Rudolph Valentino

May 6, 1895 – August 23, 1926

Before Michael Jackson. Before Elvis. Before Marilyn. There was Valentino.

Rodolfo Alfonso Raffaello Pierre Filibert Guglielmi di Valentina d’Antonguella, known to the world as “Rudolph Valentino” was an Italian-born silent film actor who was an international sex symbol and one of the first Hollywood superstars. And his life and career had all the trappings of a Hollywood superstar: getting caught up in a murder in New York, fleeing to Los Angeles and stumbling into the motion picture industry, marrying too many women at the same time. You know, the standard tropes. His exotic good looks and dancing ability enabled him to play a range of characters from a sheik in 1921’s The Sheik to a Spanish bullfighter in 1922’s Blood and Sand. He worked predominantly with Famous Players-Laskey corporation (which would eventually become Paramount Pictures) and famously went on strike against them to earn a better wage more comparable to his contemporaries as well as creative control over his projects. Despite the tumultuous relationship, Valentino and Famous Players enjoyed critical successes and his fan-base  – of mostly women – grew. His critics debated whether he was “masculine” enough, which was something that he couldn’t stand. He even challenged a Chicago Tribune writer to a boxing match to prove his manliness. At the age of 31, Valentino was admitted to a New York hospital where he was diagnosed with peritonitis (the same thing that killed Houdini a few months later – 1926 was a bad year for swollen abdomens apparently) and pleurisy. After more than a week in the hospital, Rudolph Valentino died.
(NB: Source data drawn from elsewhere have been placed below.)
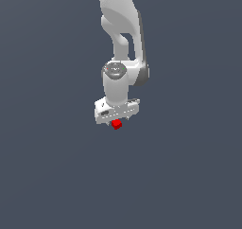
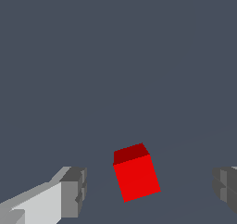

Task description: Pick up the red cube and move it to a goal position.

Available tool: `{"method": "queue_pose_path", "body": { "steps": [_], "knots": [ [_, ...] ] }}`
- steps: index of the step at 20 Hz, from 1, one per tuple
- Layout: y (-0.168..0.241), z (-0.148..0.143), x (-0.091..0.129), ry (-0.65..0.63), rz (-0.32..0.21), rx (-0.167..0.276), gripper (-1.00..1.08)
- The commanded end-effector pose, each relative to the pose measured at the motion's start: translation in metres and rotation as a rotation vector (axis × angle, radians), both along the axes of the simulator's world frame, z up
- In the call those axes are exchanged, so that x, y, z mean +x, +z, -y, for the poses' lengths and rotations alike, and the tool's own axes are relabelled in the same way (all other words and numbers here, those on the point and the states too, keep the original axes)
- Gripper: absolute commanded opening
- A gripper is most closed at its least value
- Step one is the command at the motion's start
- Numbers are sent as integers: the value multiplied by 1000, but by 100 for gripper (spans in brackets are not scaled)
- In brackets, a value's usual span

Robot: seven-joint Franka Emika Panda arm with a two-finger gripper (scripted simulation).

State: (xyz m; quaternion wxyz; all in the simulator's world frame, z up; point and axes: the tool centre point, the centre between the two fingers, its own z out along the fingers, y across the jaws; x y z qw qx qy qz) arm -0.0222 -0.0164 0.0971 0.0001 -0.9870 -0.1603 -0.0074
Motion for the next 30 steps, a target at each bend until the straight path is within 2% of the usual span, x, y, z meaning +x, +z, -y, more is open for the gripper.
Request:
{"method": "queue_pose_path", "body": {
  "steps": [1, 10, 18, 19, 30],
  "knots": [
    [-18, 1, -7, 70, -3, 0, 100],
    [-63, 5, -24, 244, -11, -2, 100],
    [-77, 8, -28, 294, -14, -4, 100],
    [-77, 8, -28, 294, -14, -4, -100],
    [-77, 8, -27, 294, -14, -4, -100]
  ]
}}
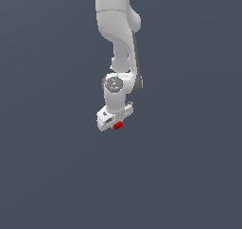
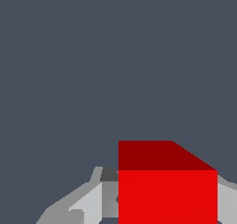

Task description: Pick up the red cube and move it to a goal position.

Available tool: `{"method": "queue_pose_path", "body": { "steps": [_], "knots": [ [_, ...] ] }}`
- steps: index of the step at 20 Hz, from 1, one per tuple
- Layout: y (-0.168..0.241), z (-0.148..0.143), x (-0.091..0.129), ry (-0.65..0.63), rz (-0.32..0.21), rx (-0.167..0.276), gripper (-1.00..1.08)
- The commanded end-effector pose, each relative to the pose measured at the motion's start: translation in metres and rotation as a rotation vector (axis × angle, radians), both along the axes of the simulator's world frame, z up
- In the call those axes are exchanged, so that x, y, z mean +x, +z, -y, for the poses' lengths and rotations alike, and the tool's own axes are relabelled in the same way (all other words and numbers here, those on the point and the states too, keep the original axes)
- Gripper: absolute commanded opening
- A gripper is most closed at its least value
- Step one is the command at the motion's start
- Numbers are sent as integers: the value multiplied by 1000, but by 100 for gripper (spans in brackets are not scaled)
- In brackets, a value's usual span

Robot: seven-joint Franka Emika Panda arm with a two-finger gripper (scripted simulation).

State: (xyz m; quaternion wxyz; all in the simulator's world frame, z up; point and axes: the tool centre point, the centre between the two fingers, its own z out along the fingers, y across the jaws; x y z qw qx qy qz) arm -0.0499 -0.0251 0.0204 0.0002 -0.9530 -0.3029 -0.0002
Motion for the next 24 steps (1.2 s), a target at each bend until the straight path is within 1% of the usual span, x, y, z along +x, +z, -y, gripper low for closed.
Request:
{"method": "queue_pose_path", "body": {
  "steps": [1, 6, 11, 16, 24],
  "knots": [
    [1, -1, 1, 0, 0, 0, -100],
    [11, -7, 8, 0, 0, 0, -100],
    [31, -20, 23, 1, 0, 1, -100],
    [60, -38, 44, 1, 0, 1, -100],
    [115, -73, 87, 1, 0, 1, -100]
  ]
}}
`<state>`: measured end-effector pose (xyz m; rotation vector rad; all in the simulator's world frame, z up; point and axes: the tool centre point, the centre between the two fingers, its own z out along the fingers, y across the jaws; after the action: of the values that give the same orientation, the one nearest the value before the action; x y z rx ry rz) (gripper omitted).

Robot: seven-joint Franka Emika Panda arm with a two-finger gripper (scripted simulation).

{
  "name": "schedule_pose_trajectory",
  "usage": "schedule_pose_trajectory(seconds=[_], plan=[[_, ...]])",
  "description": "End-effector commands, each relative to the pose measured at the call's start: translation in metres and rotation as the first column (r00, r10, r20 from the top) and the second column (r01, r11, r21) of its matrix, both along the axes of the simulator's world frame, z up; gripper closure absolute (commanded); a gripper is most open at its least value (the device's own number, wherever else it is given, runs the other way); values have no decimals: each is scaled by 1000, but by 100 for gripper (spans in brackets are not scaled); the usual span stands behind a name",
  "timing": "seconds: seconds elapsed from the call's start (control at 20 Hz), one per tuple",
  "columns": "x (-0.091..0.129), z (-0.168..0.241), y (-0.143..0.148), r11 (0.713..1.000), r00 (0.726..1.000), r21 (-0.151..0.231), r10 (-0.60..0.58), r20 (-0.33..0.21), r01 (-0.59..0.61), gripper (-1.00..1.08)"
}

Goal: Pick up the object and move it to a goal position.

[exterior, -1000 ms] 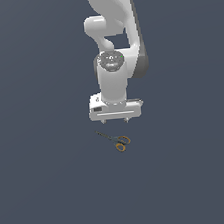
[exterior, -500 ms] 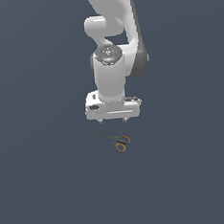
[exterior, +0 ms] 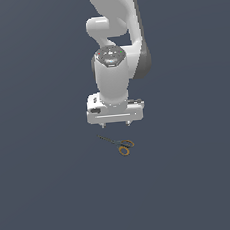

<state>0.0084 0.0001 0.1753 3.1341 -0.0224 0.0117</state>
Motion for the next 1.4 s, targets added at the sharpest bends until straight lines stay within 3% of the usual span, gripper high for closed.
schedule_pose_trajectory(seconds=[0.0, 0.35, 0.65, 0.95, 1.35], plan=[[0, -3, -1, 1000, 1000, -1, 22, -1, -22, -92], [-1, -19, -3, 991, 991, -6, 135, -4, -135, -92], [-2, -41, -6, 959, 959, -8, 282, -9, -282, -92], [-4, -64, -9, 899, 899, -7, 438, -13, -438, -92], [-9, -93, -10, 784, 784, 0, 620, -13, -620, -92]])
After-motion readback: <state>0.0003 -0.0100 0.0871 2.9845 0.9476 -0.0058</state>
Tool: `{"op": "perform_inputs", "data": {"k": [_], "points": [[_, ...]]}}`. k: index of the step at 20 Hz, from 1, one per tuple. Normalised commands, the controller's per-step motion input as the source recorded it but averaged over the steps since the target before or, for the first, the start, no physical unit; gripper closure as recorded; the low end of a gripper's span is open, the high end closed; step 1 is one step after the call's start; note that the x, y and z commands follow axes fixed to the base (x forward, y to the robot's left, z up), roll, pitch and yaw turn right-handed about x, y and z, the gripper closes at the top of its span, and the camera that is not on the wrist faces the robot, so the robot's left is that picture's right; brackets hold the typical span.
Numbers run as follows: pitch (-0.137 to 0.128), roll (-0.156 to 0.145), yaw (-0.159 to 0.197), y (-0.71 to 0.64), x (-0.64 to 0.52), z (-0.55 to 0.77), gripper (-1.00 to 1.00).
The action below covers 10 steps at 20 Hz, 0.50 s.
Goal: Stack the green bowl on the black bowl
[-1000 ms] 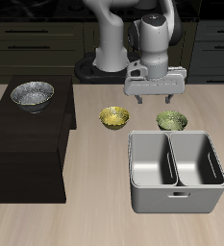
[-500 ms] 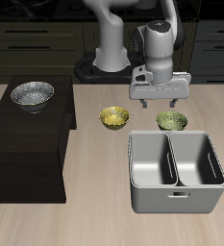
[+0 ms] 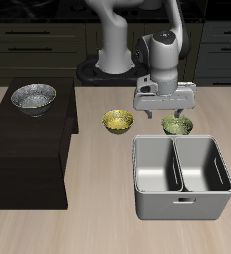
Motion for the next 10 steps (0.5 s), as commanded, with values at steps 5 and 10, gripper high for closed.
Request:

His funeral set off riots and caused despondent fans to commit suicide. It was the original celebrity death circus. His body was moved to California and he was temporarily buried in a friend’s crypt that she had bought for her husband. Fast forward almost a century and he’s still there. His grave is one of the most visited graves in the world – most notably by a fabled and timeless “woman in black” who regularly pays her respects with a single rose.

Burial

Hollywood Forever Cemetery – Los Angeles, CA

Specific Location

Cathedral Mausoleum, Crypt #1205 – Enter the mausoleum and take the second left. Walk to the end of this corridor and take the last right. Valentino is buried at the end of this corridor on your left, 3 rows up, next to the stained-glass window.